◆ The task ◆
The entries below are to be reproduced exactly, with their pictures omitted.

[Stored entries]
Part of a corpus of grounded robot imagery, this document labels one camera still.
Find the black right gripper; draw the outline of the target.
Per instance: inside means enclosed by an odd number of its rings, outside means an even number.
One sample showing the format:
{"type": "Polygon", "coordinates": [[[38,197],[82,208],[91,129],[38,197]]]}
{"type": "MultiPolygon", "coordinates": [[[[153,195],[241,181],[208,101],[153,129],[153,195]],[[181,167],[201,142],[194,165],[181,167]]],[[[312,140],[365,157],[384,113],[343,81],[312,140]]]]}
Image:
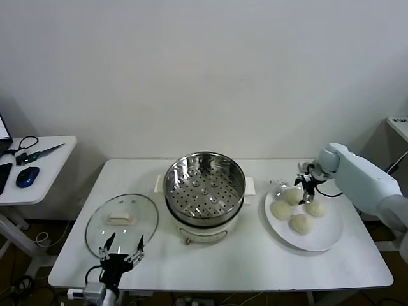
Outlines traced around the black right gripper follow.
{"type": "Polygon", "coordinates": [[[299,201],[299,204],[308,204],[314,201],[314,193],[316,191],[316,186],[319,181],[311,174],[311,172],[306,171],[300,174],[300,178],[295,179],[294,185],[297,186],[302,183],[304,190],[303,196],[299,201]]]}

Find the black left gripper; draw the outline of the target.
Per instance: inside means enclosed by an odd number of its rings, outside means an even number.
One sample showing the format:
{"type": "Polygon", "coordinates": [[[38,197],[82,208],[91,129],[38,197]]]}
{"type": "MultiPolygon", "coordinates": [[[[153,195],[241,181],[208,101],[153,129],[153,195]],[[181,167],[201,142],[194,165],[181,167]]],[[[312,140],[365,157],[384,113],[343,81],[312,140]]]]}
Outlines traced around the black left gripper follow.
{"type": "MultiPolygon", "coordinates": [[[[102,247],[98,248],[98,254],[100,258],[108,256],[113,241],[115,239],[115,232],[106,240],[102,247]]],[[[108,259],[100,261],[103,274],[101,276],[101,282],[106,285],[107,288],[118,288],[121,277],[124,273],[133,269],[133,263],[139,263],[144,258],[144,235],[141,236],[135,252],[130,254],[110,254],[108,259]]]]}

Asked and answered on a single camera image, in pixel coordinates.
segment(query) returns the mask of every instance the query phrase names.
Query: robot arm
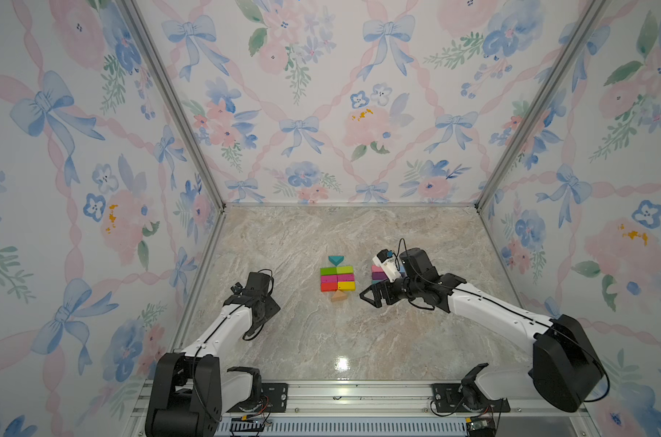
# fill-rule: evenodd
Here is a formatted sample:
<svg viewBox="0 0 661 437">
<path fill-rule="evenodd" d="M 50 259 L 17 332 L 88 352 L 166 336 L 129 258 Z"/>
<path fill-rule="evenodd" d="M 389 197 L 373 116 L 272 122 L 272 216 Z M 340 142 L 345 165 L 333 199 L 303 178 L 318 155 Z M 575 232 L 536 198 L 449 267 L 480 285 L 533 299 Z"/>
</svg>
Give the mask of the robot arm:
<svg viewBox="0 0 661 437">
<path fill-rule="evenodd" d="M 269 275 L 250 272 L 246 287 L 231 287 L 233 295 L 221 314 L 194 343 L 160 358 L 146 415 L 147 436 L 213 436 L 222 413 L 239 403 L 257 406 L 260 372 L 234 367 L 221 377 L 219 360 L 239 338 L 258 333 L 279 311 L 267 290 L 270 282 L 274 286 Z M 193 388 L 184 388 L 189 381 Z"/>
<path fill-rule="evenodd" d="M 403 299 L 412 302 L 422 298 L 434 308 L 478 322 L 531 357 L 523 365 L 486 369 L 488 364 L 484 363 L 474 367 L 462 379 L 466 406 L 478 410 L 488 400 L 538 394 L 553 406 L 572 413 L 602 379 L 602 364 L 577 320 L 567 315 L 551 319 L 535 314 L 490 296 L 457 275 L 439 275 L 425 251 L 418 248 L 400 255 L 406 277 L 392 279 L 396 267 L 385 252 L 379 252 L 374 263 L 389 266 L 389 279 L 360 293 L 363 300 L 380 308 L 382 300 L 393 305 Z M 366 296 L 369 291 L 373 299 Z"/>
</svg>

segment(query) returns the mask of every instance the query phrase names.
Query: yellow block
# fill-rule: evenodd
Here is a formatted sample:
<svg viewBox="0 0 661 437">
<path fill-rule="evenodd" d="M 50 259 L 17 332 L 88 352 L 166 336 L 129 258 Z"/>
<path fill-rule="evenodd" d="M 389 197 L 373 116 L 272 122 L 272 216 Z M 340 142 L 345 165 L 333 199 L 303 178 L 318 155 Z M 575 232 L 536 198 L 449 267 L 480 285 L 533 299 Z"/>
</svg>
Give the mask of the yellow block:
<svg viewBox="0 0 661 437">
<path fill-rule="evenodd" d="M 337 289 L 343 292 L 353 292 L 355 291 L 355 282 L 337 283 Z"/>
</svg>

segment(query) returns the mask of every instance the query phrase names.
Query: toy block
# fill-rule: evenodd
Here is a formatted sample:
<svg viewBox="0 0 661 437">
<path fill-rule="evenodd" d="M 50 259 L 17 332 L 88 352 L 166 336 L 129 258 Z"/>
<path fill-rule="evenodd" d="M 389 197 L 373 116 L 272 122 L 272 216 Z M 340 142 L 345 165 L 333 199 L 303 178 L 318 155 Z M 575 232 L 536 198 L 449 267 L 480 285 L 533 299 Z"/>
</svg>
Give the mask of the toy block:
<svg viewBox="0 0 661 437">
<path fill-rule="evenodd" d="M 321 292 L 335 292 L 337 291 L 337 283 L 322 283 L 320 290 Z"/>
<path fill-rule="evenodd" d="M 333 263 L 334 266 L 340 264 L 343 261 L 343 259 L 345 259 L 345 257 L 343 256 L 328 257 L 328 261 Z"/>
<path fill-rule="evenodd" d="M 340 290 L 337 290 L 337 291 L 336 291 L 336 292 L 330 297 L 330 301 L 331 301 L 331 302 L 340 302 L 340 301 L 344 301 L 345 299 L 347 299 L 347 294 L 341 292 Z"/>
<path fill-rule="evenodd" d="M 337 289 L 344 292 L 352 292 L 355 290 L 355 283 L 337 283 Z"/>
<path fill-rule="evenodd" d="M 348 273 L 347 275 L 337 275 L 337 282 L 353 283 L 355 282 L 355 276 L 352 273 Z"/>
</svg>

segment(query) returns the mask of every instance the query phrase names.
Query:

◆ Answer box ◆
Part of a corpus of grounded robot imagery, this document labels one camera still.
Find the black right gripper; draw the outline of the target.
Per instance: inside means enclosed by an odd number of its rings, outside means an even number.
One sample showing the format:
{"type": "Polygon", "coordinates": [[[38,197],[82,208],[91,129],[38,197]]]}
{"type": "MultiPolygon", "coordinates": [[[[153,195],[241,181],[208,101],[153,129],[153,195]],[[181,167],[201,142],[194,165],[181,167]]],[[[312,140],[365,157],[384,113],[343,81],[312,140]]]]}
Image:
Outlines traced around the black right gripper follow.
{"type": "Polygon", "coordinates": [[[299,201],[299,204],[308,204],[314,201],[314,193],[316,191],[316,186],[319,181],[311,174],[311,172],[306,171],[300,174],[300,178],[295,179],[294,185],[297,186],[302,183],[304,190],[303,196],[299,201]]]}

Find the black left gripper; draw the outline of the target.
Per instance: inside means enclosed by an odd number of its rings, outside means an even number.
One sample showing the format:
{"type": "Polygon", "coordinates": [[[38,197],[82,208],[91,129],[38,197]]]}
{"type": "MultiPolygon", "coordinates": [[[[153,195],[241,181],[208,101],[153,129],[153,195]],[[181,167],[201,142],[194,165],[181,167]]],[[[312,140],[365,157],[384,113],[343,81],[312,140]]]]}
Outlines traced around the black left gripper follow.
{"type": "MultiPolygon", "coordinates": [[[[102,247],[98,248],[98,254],[100,258],[108,256],[113,241],[115,239],[115,232],[106,240],[102,247]]],[[[108,259],[100,261],[103,274],[101,276],[101,282],[106,285],[107,288],[118,288],[121,277],[124,273],[133,269],[133,263],[139,263],[144,258],[144,235],[141,236],[135,252],[130,254],[110,254],[108,259]]]]}

Asked and answered on a single camera image, in pixel coordinates.
segment(query) returns the mask of every instance the query phrase names.
Query: robot arm
# fill-rule: evenodd
Here is a formatted sample:
<svg viewBox="0 0 661 437">
<path fill-rule="evenodd" d="M 50 259 L 17 332 L 88 352 L 166 336 L 129 258 Z"/>
<path fill-rule="evenodd" d="M 389 197 L 373 116 L 272 122 L 272 216 Z M 340 142 L 345 165 L 333 199 L 303 178 L 318 155 Z M 575 232 L 536 198 L 449 267 L 480 285 L 533 299 Z"/>
</svg>
Give the mask of the robot arm:
<svg viewBox="0 0 661 437">
<path fill-rule="evenodd" d="M 269 275 L 250 272 L 246 287 L 231 287 L 233 295 L 221 314 L 194 343 L 160 358 L 146 415 L 147 436 L 213 436 L 222 413 L 239 403 L 257 406 L 260 372 L 234 367 L 221 377 L 219 360 L 239 338 L 258 333 L 279 311 L 267 290 L 270 282 L 274 286 Z M 193 388 L 184 388 L 189 381 Z"/>
<path fill-rule="evenodd" d="M 403 299 L 412 302 L 422 298 L 434 308 L 478 322 L 531 357 L 523 365 L 486 369 L 488 364 L 484 363 L 474 367 L 462 379 L 466 406 L 478 410 L 488 400 L 538 394 L 553 406 L 572 413 L 602 379 L 602 364 L 577 320 L 567 315 L 551 319 L 535 314 L 490 296 L 457 275 L 439 275 L 425 251 L 418 248 L 400 255 L 406 277 L 392 279 L 396 267 L 385 252 L 379 252 L 374 263 L 389 266 L 389 279 L 360 293 L 363 300 L 380 308 L 382 300 L 393 305 Z M 366 296 L 369 291 L 373 299 Z"/>
</svg>

segment(query) returns the mask of every instance the query phrase names.
Query: yellow block
# fill-rule: evenodd
Here is a formatted sample:
<svg viewBox="0 0 661 437">
<path fill-rule="evenodd" d="M 50 259 L 17 332 L 88 352 L 166 336 L 129 258 Z"/>
<path fill-rule="evenodd" d="M 389 197 L 373 116 L 272 122 L 272 216 Z M 340 142 L 345 165 L 333 199 L 303 178 L 318 155 Z M 575 232 L 536 198 L 449 267 L 480 285 L 533 299 Z"/>
</svg>
Give the mask of the yellow block:
<svg viewBox="0 0 661 437">
<path fill-rule="evenodd" d="M 337 289 L 343 292 L 353 292 L 355 291 L 355 282 L 337 283 Z"/>
</svg>

segment(query) returns the mask of every instance the query phrase names.
Query: toy block
# fill-rule: evenodd
Here is a formatted sample:
<svg viewBox="0 0 661 437">
<path fill-rule="evenodd" d="M 50 259 L 17 332 L 88 352 L 166 336 L 129 258 Z"/>
<path fill-rule="evenodd" d="M 389 197 L 373 116 L 272 122 L 272 216 Z M 340 142 L 345 165 L 333 199 L 303 178 L 318 155 Z M 575 232 L 536 198 L 449 267 L 480 285 L 533 299 Z"/>
</svg>
Give the mask of the toy block:
<svg viewBox="0 0 661 437">
<path fill-rule="evenodd" d="M 321 292 L 335 292 L 337 291 L 337 283 L 322 283 L 320 290 Z"/>
<path fill-rule="evenodd" d="M 333 263 L 334 266 L 340 264 L 343 261 L 343 259 L 345 259 L 345 257 L 343 256 L 328 257 L 328 261 Z"/>
<path fill-rule="evenodd" d="M 340 290 L 337 290 L 337 291 L 336 291 L 336 292 L 330 297 L 330 301 L 331 301 L 331 302 L 340 302 L 340 301 L 344 301 L 345 299 L 347 299 L 347 294 L 341 292 Z"/>
<path fill-rule="evenodd" d="M 337 289 L 344 292 L 352 292 L 355 290 L 355 283 L 337 283 Z"/>
<path fill-rule="evenodd" d="M 348 273 L 347 275 L 337 275 L 337 282 L 353 283 L 355 282 L 355 276 L 352 273 Z"/>
</svg>

segment(query) returns the mask of every instance the query phrase names.
Query:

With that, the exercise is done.